Standing at the gate at the start of the BMX track in Burgess Park, south-east London, under a looming grey sky, Caleb Tewolde peers out from behind his matt black, full-face helmet at the course ahead. He has the pure unbroken focus that only a four-year-old can muster.
And he needs it, as he has a lot to live up to: his older brother, seven-year-old Lucas, is already a national No 1 and that morning their clubmate, Kye Whyte, 21, took silver at the Tokyo Olympic Games.
Peckham BMX Club is an anomaly. British Olympians tend to be overwhelmingly suburbanites, with just 35% of the current team from the UK’s largest cities. BMX, a sport that requires costly equipment and space, is more associated with quiet and leafy middle-class districts than deprived urban areas such as Peckham.
And yet Peckham BMX has already contributed seven British Olympic team members: at one point four out of seven in the BMX team came from the club.

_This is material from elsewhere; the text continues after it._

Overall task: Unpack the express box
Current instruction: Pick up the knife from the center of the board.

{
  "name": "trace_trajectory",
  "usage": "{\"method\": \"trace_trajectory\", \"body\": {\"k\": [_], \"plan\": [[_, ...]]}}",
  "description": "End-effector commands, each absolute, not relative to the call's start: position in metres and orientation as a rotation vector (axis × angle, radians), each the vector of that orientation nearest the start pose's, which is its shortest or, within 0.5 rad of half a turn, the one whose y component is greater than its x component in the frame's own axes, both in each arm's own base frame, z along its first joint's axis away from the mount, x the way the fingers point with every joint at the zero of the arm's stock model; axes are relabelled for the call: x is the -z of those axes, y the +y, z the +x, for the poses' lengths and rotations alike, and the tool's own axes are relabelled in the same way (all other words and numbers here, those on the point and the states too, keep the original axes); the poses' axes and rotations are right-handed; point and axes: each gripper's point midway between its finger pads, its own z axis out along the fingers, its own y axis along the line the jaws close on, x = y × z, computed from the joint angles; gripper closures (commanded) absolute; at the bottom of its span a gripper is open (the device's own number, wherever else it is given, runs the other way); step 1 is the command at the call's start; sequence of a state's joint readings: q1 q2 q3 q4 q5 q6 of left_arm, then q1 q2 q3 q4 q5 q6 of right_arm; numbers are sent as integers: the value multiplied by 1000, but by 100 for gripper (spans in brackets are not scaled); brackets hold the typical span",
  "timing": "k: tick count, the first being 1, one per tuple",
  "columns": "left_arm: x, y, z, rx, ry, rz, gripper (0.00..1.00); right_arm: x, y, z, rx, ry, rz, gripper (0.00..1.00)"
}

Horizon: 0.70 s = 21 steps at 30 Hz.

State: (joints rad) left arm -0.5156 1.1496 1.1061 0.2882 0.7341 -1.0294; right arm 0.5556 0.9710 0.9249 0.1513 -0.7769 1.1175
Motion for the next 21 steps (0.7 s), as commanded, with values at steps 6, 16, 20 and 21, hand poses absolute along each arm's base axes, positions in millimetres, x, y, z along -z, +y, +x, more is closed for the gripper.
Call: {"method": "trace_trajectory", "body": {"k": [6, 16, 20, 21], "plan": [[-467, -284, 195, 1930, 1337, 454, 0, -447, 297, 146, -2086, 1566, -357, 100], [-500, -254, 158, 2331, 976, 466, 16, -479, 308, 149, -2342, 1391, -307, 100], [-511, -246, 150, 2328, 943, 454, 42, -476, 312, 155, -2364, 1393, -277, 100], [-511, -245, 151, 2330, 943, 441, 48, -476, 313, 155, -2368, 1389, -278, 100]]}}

“Basically [the club is] like a mini Olympic programme,” says its founder, CK Flash. Just like British Cycling, which develops riders for the road and velodrome, Peckham BMX has its own nutritionist, its own weightlifting coach, alongside about 10 riding coaches. “We talk about diet, we talk about water, we talk about how much sleep you get, how should you stretch,” Flash says.
It has taken nearly two decades to build up to this. Flash started training riders in 2003, breaking off a successful career as a DJ. He started in Brixton, where he first met Tre Whyte, Kye’s older brother, who rose to British national champion and took bronze in the world championships in 2014. After building a stable of riders there, Flash moved to Peckham.

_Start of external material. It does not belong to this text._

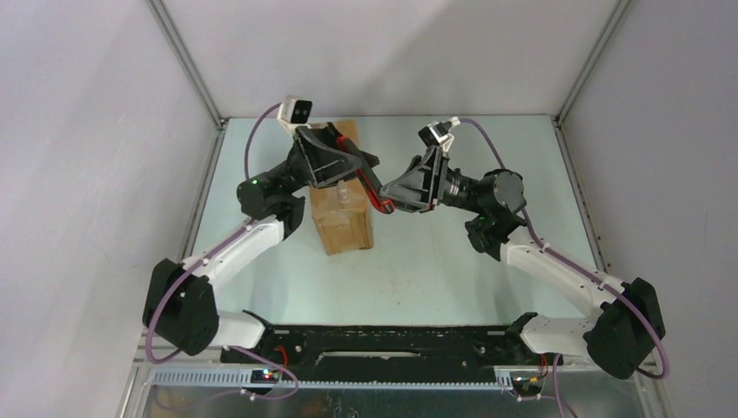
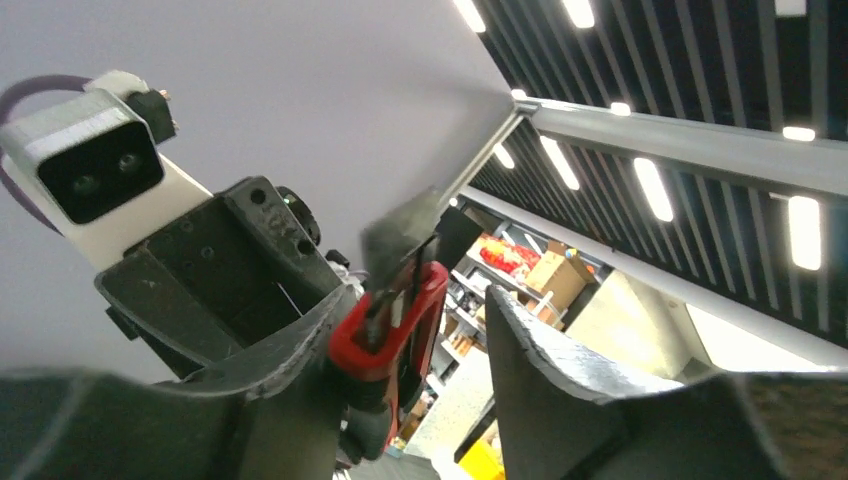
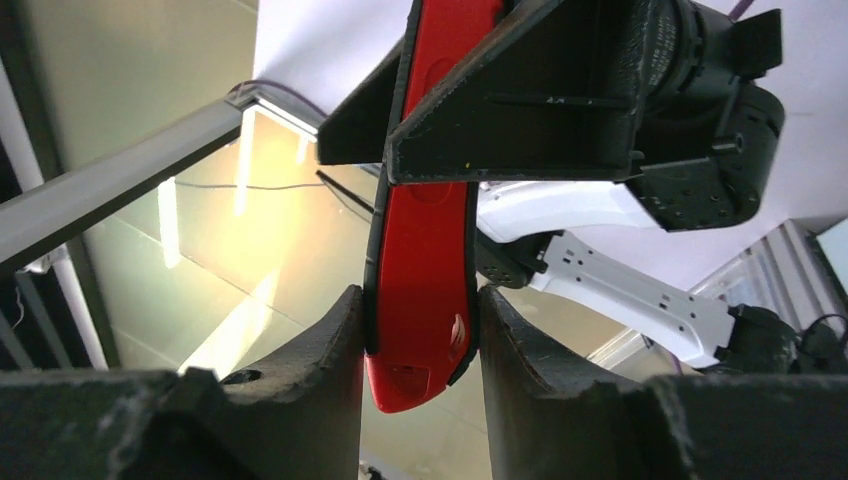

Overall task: Unpack the express box
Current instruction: Pick up the knife from the center of the board.

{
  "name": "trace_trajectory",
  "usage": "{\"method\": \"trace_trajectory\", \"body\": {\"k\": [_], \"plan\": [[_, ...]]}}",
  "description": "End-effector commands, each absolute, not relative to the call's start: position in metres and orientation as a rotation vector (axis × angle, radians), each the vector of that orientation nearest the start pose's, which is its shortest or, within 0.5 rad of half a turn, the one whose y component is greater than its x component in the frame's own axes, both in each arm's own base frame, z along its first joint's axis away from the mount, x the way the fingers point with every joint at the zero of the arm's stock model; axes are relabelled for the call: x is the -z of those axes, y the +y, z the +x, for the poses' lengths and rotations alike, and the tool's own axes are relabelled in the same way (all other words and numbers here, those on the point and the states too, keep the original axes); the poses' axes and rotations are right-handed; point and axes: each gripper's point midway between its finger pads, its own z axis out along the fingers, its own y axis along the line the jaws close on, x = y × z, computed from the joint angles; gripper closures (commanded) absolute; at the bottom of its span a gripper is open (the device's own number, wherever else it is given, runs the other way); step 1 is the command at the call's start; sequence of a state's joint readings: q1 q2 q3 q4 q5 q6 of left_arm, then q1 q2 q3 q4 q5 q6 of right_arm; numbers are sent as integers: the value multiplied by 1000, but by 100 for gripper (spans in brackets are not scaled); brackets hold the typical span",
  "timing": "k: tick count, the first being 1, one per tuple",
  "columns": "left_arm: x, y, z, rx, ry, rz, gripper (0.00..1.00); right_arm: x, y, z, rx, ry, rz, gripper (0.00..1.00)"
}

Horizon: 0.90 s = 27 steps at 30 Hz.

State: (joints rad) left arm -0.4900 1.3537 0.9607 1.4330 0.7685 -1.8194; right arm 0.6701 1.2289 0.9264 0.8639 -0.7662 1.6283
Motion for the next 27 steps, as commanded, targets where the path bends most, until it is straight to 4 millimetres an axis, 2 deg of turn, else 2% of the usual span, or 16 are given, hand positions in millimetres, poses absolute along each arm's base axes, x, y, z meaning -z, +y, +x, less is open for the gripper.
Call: {"method": "trace_trajectory", "body": {"k": [1, 3, 5, 6, 7, 9, 10, 11, 13, 16, 19, 22, 24, 27], "plan": [[-510, -245, 154, 2328, 954, 424, 54, -476, 313, 156, -2371, 1390, -278, 100], [-507, -246, 160, 2315, 985, 389, 67, -474, 313, 155, -2369, 1399, -282, 100], [-502, -250, 168, 2290, 1040, 345, 94, -470, 314, 156, -2357, 1419, -280, 100], [-499, -251, 171, 2270, 1070, 328, 99, -466, 315, 156, -2340, 1442, -276, 98], [-496, -254, 175, 2239, 1105, 310, 100, -462, 316, 156, -2314, 1468, -278, 88], [-494, -254, 176, 2154, 1155, 291, 100, -449, 318, 160, -2214, 1539, -264, 49], [-489, -257, 183, 2076, 1195, 275, 100, -441, 318, 161, -2136, 1557, -277, 33], [-483, -258, 187, 2005, 1243, 262, 100, -435, 316, 163, -2065, 1580, -267, 22], [-470, -257, 202, 1833, 1349, 196, 100, -426, 313, 167, -1930, 1625, -253, 12], [-463, -252, 208, 1679, 1422, 155, 100, -420, 316, 160, -1803, 1662, -306, 9], [-456, -255, 211, 1636, 1466, 154, 100, -427, 325, 148, -1772, 1644, -376, 9], [-450, -262, 208, 1635, 1487, 173, 100, -431, 333, 145, -1733, 1650, -416, 10], [-449, -263, 206, 1646, 1483, 165, 100, -430, 337, 144, -1727, 1656, -431, 16], [-449, -261, 207, 1638, 1477, 142, 100, -425, 338, 145, -1712, 1674, -434, 31]]}}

“Eventually the guys from Brixton came to Peckham and then, within three years of training them, they won every title in England, which was regional champions, youth games champions, national champions, European champions, and we got a world champion from it as well in 2012.”
On a rainy Friday afternoon, Caleb is the youngest of a dozen or so club members racing around the course, showcasing their talents for a mob of journalists who have come to find out the club’s magic formula. The zigzag course has three steep berms, with straights in between, the second of which is divided into a beginners’ course and a pro straight with huge jumps for experienced riders. Older members flick the back wheels of their small-framed BMX bikes as they soar through the air; Caleb rolls gently over each bump, enjoying the momentum.
Raising a BMX rider is itself hard work, says Keighley Anderson, 32, Caleb’s mother. She spends her weekends taking her boys to races up and down the country – Caleb will compete in his first British championships next month in Leicester. It can also get expensive: both her boys are kitted out in armour, helmet, padded gloves – and that is before you get to the cost of the bike.
Despite that, Peckham BMX is open to all, whether kids can afford the gear or not. A clubhouse built from old shipping containers has dozens of loan bicycles and helmets for riders who want to try out the sport. Every Wednesday, Thursday and Saturday 90 to 110 riders turn up to train, with some places funded by Southwark council.
What also sets Peckham apart from rival clubs is the quality of its track, one of the longest dedicated BMX tracks in the UK. Handed £1.1m of funding from the council – as part of the 2012 Olympics legacy fund – and the national lottery, Flash went to Clark & Kent, a dedicated BMX track-building contractor from Shropshire.
“I just told them: there’s the budget, just build me the best track you want, and make it difficult, because if you make things difficult you get results,” says Flash.
What sets Kye White apart? Brutal determination, says Flash. “If we have to do 10 or 50 laps he’s going to make sure he’s winning all 50 laps, he’s one of them ones … He ain’t letting you beat him, even if it kills him he’s going to beat you 50 times, right?”
Mikey Martin, a slim 48-year-old who is one of the club’s older members, says: “Kye’s been a beast since he was a kid. When he steps on the gate he doesn’t think about losing. When he was seven he was already beating me.”
Caleb has a long way to go. After a few hours on the track, he has decided to focus on the final straight, repeating it over and over. Then he rolls over to his mum. “Enough riding,” he says.